Instructions to follow: I need the lines below from the one with "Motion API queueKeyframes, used" down to the one with "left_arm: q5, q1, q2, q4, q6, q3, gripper" reproduced exactly, both ends included, and nothing else.

Data for this exercise:
Start of Block
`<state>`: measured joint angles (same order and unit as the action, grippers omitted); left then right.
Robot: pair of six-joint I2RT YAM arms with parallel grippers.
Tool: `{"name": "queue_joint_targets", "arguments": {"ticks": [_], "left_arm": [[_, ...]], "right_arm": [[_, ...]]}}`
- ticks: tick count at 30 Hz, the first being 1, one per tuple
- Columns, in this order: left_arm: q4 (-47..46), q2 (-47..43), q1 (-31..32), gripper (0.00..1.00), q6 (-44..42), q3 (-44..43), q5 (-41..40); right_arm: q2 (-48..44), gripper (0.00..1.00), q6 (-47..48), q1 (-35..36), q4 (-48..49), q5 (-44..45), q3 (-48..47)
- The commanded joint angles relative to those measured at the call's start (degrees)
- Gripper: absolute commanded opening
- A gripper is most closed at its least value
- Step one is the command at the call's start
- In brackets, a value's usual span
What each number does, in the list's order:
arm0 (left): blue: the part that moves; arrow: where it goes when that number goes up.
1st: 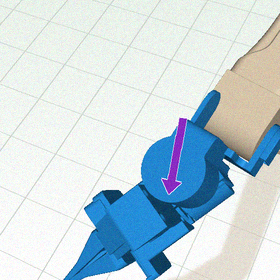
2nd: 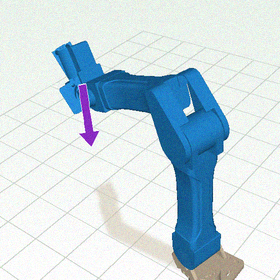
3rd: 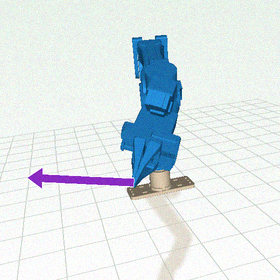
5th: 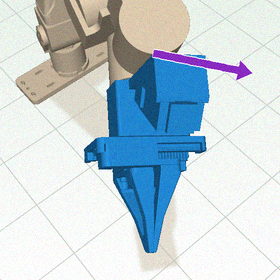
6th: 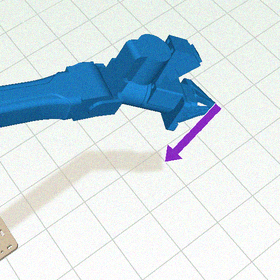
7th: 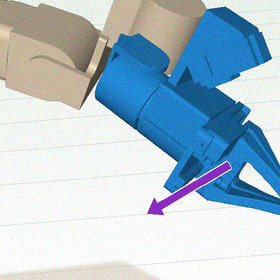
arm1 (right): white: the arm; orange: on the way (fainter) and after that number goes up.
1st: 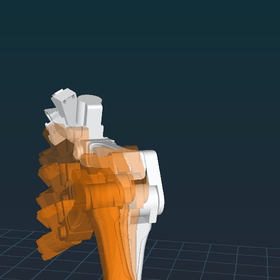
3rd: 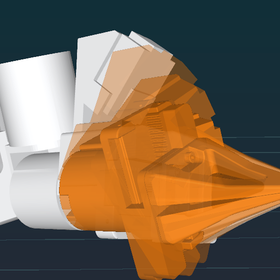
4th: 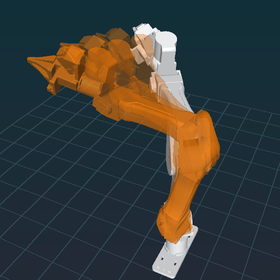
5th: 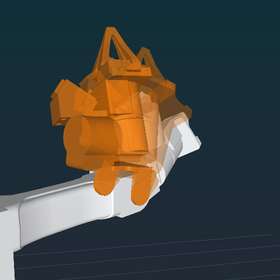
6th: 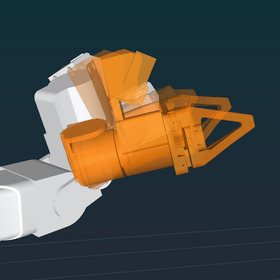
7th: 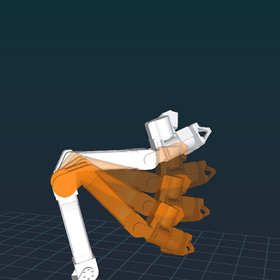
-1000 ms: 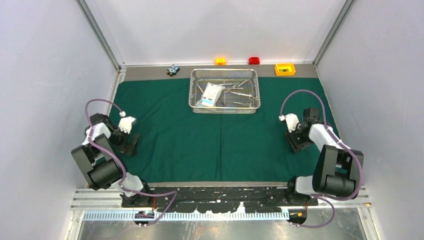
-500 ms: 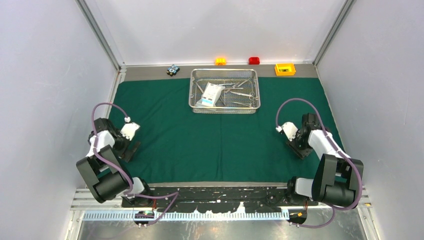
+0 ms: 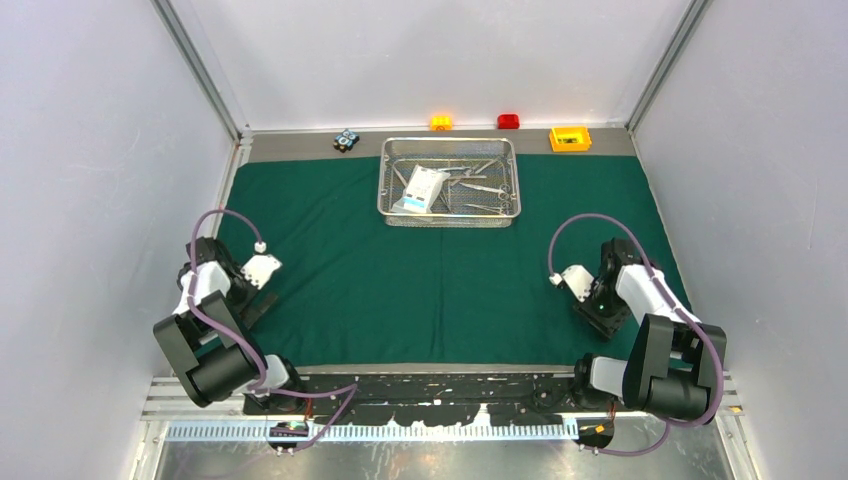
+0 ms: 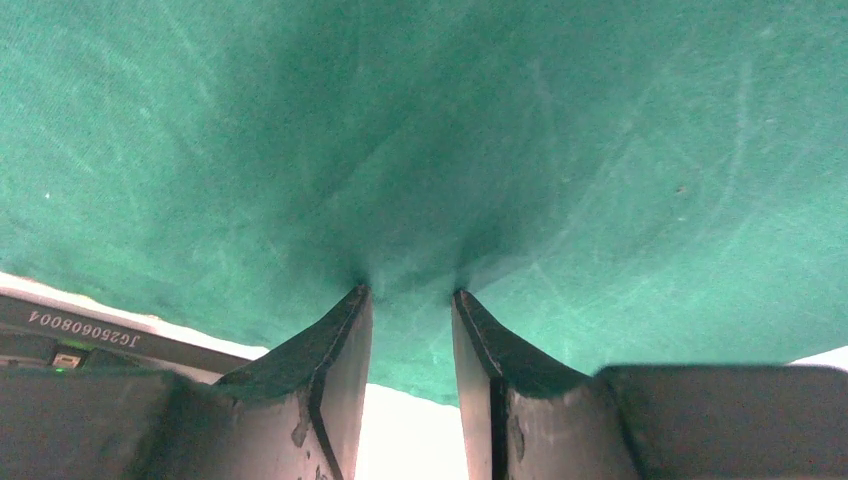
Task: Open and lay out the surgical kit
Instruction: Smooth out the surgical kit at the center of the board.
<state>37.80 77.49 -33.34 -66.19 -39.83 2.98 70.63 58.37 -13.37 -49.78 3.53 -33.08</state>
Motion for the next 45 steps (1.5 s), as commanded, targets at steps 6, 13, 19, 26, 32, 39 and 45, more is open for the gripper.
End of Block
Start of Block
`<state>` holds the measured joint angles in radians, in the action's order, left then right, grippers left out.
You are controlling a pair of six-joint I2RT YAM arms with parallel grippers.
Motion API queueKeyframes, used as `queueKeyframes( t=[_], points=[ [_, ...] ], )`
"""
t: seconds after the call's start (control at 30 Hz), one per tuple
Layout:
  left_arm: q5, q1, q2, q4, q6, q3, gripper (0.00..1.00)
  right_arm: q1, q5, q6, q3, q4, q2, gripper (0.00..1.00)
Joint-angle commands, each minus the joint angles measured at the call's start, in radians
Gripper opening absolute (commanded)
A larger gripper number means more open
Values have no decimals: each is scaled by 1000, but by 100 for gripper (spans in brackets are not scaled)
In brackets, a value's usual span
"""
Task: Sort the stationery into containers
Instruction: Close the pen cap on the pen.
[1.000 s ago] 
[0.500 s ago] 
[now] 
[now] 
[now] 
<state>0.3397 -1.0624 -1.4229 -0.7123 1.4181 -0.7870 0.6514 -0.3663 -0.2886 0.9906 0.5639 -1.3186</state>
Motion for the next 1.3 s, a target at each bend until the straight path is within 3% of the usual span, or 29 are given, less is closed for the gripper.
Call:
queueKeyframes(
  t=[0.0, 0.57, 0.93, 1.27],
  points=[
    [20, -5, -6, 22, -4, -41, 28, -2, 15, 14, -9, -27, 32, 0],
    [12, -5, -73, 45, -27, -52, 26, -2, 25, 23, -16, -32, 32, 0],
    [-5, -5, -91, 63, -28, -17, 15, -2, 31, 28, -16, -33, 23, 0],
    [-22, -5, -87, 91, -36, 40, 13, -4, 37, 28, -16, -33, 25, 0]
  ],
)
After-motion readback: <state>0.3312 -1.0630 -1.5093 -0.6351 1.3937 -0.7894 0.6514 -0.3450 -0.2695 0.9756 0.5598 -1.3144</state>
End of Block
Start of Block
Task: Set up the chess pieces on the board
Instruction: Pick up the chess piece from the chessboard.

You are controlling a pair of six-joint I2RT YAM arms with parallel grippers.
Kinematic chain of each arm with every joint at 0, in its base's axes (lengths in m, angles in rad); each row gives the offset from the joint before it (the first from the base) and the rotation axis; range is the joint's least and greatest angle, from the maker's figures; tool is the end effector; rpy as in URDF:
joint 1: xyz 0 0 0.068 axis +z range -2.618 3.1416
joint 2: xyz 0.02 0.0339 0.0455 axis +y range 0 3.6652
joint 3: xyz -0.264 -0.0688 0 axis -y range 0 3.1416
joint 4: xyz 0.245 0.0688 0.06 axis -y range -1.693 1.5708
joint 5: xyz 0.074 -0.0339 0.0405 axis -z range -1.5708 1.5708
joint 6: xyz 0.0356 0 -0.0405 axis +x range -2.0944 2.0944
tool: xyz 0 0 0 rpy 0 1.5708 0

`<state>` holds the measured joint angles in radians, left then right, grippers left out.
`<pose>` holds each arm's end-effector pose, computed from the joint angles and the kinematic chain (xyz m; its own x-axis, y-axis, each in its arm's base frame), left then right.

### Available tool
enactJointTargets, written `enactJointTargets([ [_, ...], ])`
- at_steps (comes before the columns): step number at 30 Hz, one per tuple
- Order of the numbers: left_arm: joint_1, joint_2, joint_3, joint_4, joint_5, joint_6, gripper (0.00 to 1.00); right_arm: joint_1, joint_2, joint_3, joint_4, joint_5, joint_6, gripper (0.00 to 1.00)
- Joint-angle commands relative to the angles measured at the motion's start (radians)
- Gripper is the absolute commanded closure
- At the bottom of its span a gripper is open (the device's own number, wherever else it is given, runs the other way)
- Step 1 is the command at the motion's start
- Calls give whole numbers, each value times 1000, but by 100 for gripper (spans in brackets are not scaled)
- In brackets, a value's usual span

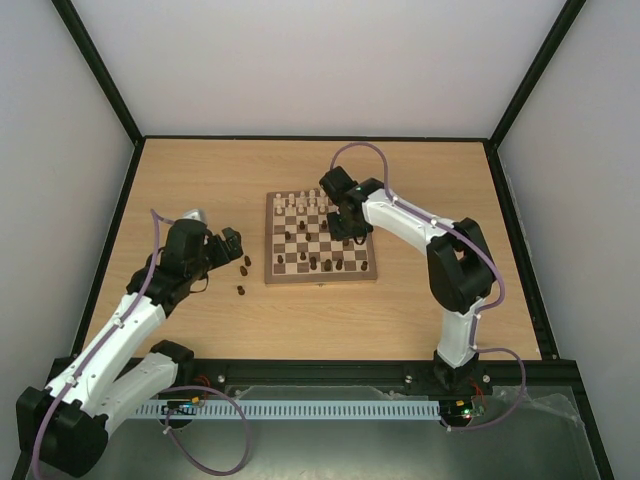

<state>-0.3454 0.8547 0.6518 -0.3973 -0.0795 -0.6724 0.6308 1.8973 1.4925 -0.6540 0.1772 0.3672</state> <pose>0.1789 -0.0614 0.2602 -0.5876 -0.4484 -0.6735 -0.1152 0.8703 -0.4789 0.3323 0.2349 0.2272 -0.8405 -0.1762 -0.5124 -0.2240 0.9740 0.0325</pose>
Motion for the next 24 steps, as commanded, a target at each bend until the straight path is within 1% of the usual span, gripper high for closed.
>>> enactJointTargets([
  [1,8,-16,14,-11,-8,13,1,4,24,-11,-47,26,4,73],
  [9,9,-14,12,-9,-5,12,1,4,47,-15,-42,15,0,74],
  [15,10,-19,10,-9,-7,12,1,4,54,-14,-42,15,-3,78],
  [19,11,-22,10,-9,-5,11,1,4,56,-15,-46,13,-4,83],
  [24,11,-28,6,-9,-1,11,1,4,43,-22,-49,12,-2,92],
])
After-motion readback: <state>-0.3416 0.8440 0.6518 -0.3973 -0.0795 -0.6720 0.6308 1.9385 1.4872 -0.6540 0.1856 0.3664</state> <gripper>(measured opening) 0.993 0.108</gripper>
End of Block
Answer below:
Motion API queueKeyframes, used as `queueKeyframes( t=[_], points=[ [_, ...] ], )`
"""
t: seconds after the call's start (control at 30 Hz), one per tuple
Layout:
  left_arm: q5, q1, q2, q4, q6, q3, gripper (0.00..1.00)

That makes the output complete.